Pour la réserve, l’association doit faire face à la bureaucratie du Conseil National des Aires protégées (CONAP) qui va souvent à l’encontre de la logique de l’association. Par exemple, pour couper des arbres, le CONAP impose un calendrier, qui ne correspond pas à celui de l’association qui se base sur l’observation ancestrale des astres. Il n’y a pas de système spécial pour les espaces gérés par des populations indigènes. Par ailleurs, un autre problème de gestion est lié au fait que le corridor biologique (un ou des milieux reliant fonctionnellement entre eux différents habitats vitaux pour des espèce ou des populations)auquel appartient la réserve : la biosphère Maya est immense, couvre une partie du Guatemala et du Mexique.
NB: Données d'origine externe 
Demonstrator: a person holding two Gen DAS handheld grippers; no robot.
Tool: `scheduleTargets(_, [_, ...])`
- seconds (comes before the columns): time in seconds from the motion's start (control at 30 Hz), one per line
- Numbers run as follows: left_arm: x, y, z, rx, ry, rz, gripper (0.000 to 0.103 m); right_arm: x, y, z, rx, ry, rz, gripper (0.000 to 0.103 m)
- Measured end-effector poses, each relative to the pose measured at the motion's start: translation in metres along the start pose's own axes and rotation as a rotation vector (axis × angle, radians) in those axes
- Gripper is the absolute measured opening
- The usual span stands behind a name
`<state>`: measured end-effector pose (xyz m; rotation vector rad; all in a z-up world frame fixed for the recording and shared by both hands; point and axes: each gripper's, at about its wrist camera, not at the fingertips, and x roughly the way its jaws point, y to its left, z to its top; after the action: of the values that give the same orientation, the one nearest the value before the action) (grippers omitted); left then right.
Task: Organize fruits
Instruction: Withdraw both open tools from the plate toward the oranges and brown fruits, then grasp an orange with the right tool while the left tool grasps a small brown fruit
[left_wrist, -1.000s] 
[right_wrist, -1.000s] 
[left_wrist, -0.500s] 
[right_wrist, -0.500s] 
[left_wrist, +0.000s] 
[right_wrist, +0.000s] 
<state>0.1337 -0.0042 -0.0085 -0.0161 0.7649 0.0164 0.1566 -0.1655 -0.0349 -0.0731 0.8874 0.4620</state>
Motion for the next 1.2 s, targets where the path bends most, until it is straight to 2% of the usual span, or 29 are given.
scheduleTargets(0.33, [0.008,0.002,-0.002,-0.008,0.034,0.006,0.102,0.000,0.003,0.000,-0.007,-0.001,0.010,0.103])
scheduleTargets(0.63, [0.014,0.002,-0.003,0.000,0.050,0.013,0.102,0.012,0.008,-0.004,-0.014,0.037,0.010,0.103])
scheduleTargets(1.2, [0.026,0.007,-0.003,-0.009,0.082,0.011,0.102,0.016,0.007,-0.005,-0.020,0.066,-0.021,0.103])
Manon qui effectue son stage sur les corridors biologiques au Costa Rica souligne que la gestion plus locale au Costa Rica permet au système d’être plus efficace.

En outre, bien que le projet ait un grand impact sur la communauté et particulièrement les jeunes qui se rendent compte de l’importance de préserver la culture transmise par leurs ancêtres et la responsabilité que nous avons à protéger la forêt, la majorité des jeunes ne s’intéressent pas au projet, nous explique Aderito.
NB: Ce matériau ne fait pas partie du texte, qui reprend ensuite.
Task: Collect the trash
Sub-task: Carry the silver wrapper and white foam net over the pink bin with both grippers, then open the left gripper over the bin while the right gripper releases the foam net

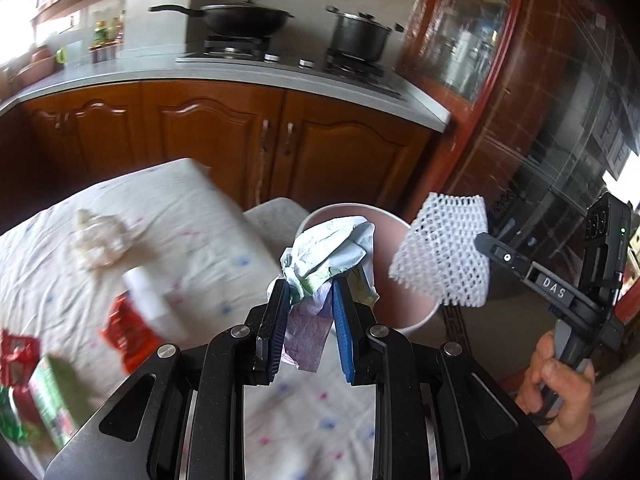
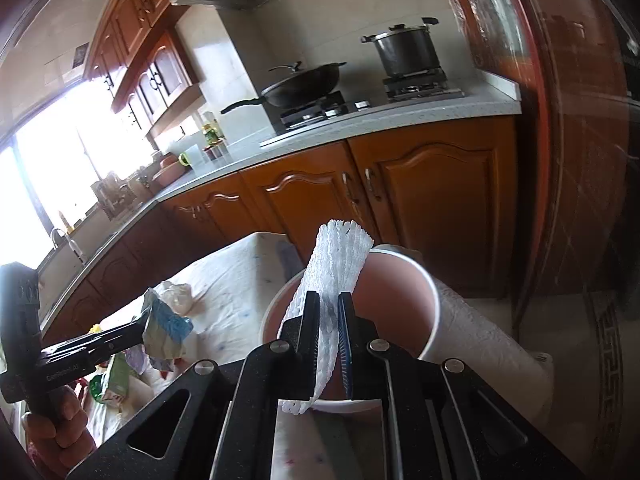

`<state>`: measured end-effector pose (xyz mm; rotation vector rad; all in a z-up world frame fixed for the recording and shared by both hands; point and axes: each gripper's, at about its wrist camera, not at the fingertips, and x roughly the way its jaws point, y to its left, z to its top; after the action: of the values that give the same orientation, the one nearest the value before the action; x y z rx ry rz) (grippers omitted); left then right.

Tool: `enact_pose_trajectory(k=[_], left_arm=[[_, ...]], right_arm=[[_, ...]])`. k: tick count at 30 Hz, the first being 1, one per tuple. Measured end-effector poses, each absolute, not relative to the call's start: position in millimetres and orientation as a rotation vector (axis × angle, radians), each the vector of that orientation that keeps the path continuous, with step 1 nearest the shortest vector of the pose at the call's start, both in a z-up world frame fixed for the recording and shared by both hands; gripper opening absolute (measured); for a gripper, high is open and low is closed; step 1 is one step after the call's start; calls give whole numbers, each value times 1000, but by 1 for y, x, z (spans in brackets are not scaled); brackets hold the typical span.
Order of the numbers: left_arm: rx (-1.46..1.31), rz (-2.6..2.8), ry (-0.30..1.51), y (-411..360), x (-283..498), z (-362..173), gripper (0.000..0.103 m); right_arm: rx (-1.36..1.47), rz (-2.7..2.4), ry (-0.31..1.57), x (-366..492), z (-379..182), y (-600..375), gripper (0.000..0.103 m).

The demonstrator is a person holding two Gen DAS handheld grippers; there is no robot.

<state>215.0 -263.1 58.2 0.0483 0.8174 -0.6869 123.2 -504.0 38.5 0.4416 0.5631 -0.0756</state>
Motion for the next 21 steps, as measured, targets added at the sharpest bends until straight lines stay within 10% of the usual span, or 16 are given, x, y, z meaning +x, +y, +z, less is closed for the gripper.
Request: enact_pose_trajectory(k=[21], left_arm=[[189, -716, 976, -373, 246, -4, 23]], right_arm=[[437, -105, 694, 152, -3, -539, 10]])
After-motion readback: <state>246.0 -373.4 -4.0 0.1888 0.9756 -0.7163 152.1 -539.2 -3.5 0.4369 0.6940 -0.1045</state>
Quand au projet linguistique, il est aujourd’hui en déclin à cause du manque de connaissance de la langue des nouveaux professeurs. En effet, suite à une décision du gouvernement l’association s’est vue obligée de contracter des professeurs issus de l’université et non des descendants de mayas, sans titres académiques, qui pourtant ont une maîtrise bien plus grande de la langue.




Nous avons beaucoup à apprendre de la cosmovision Maya

Durant notre voyage, nous en apprenons plus sur la cosmovision Maya et en quoi cela influence leurs pratiques agricoles. Lors de notre visite du site Maya de Tikal, un guide nous explique que les agriculteurs allaient consulter les auspices pour savoir quand planter, quand arroser, récolter etc… Les auspices, observaient les mouvements de la lune et les astres et se basaient sur ces observations astrologiques pour expliquer leurs conséquences sur la terre, les plantes. Il y avait également une attention particulière portée à la qualité des sols et de nombreux rites avant de planter les graines notamment.
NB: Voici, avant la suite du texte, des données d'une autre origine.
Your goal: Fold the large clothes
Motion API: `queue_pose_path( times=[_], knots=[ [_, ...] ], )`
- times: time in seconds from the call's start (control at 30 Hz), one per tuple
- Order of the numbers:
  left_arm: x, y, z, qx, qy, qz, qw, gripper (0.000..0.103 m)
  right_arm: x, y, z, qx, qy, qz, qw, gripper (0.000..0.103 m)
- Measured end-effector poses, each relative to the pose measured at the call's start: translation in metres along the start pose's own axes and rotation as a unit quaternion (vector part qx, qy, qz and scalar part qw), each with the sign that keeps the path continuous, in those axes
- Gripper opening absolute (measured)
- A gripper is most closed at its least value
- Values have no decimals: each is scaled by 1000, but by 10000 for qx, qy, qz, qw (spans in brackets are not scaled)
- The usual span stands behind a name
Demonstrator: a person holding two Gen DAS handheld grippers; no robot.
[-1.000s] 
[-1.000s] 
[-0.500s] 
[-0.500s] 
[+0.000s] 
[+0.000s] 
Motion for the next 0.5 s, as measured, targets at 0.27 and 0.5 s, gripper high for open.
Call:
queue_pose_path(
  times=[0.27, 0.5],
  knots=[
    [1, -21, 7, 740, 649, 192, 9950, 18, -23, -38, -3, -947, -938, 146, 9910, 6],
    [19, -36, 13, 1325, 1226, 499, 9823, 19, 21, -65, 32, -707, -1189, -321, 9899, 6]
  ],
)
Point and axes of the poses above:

Mathilde, qui étudie l’agronomie en France, fait par ailleurs un parallèle entre pratiques mayas et agriculture biodynamique. Les agriculteurs qui travaillent en biodynamie ont recours à des préparations biodynamiques pour nourrir mais aussi régénérer la terre et prennent en compte les influences de la Lune et des autres planètes. La biodynamie est de plus en plus développée en France, notamment dans la viticulture. Le label Demeter certifie les agriculteurs en biodynamie. Nous ne savons pas si cette agriculture est inspirée des pratiques qui découlent de la cosmovision Maya, il nous faudrait chercher de manière approfondie d’où vient ce courant de l’agriculture, toutefois le parallèle est intéressant. Nous avons beaucoup à gagner à essayer de comprendre la perception des Mayas de la nature et du partenariat qu’ils établissaient avec elle. Loin de la vision moderne, de la domination de la nature par l’homme, les Mayas semblaient avoir compris que l’homme en cherchant à préserver la nature, se préserve lui aussi.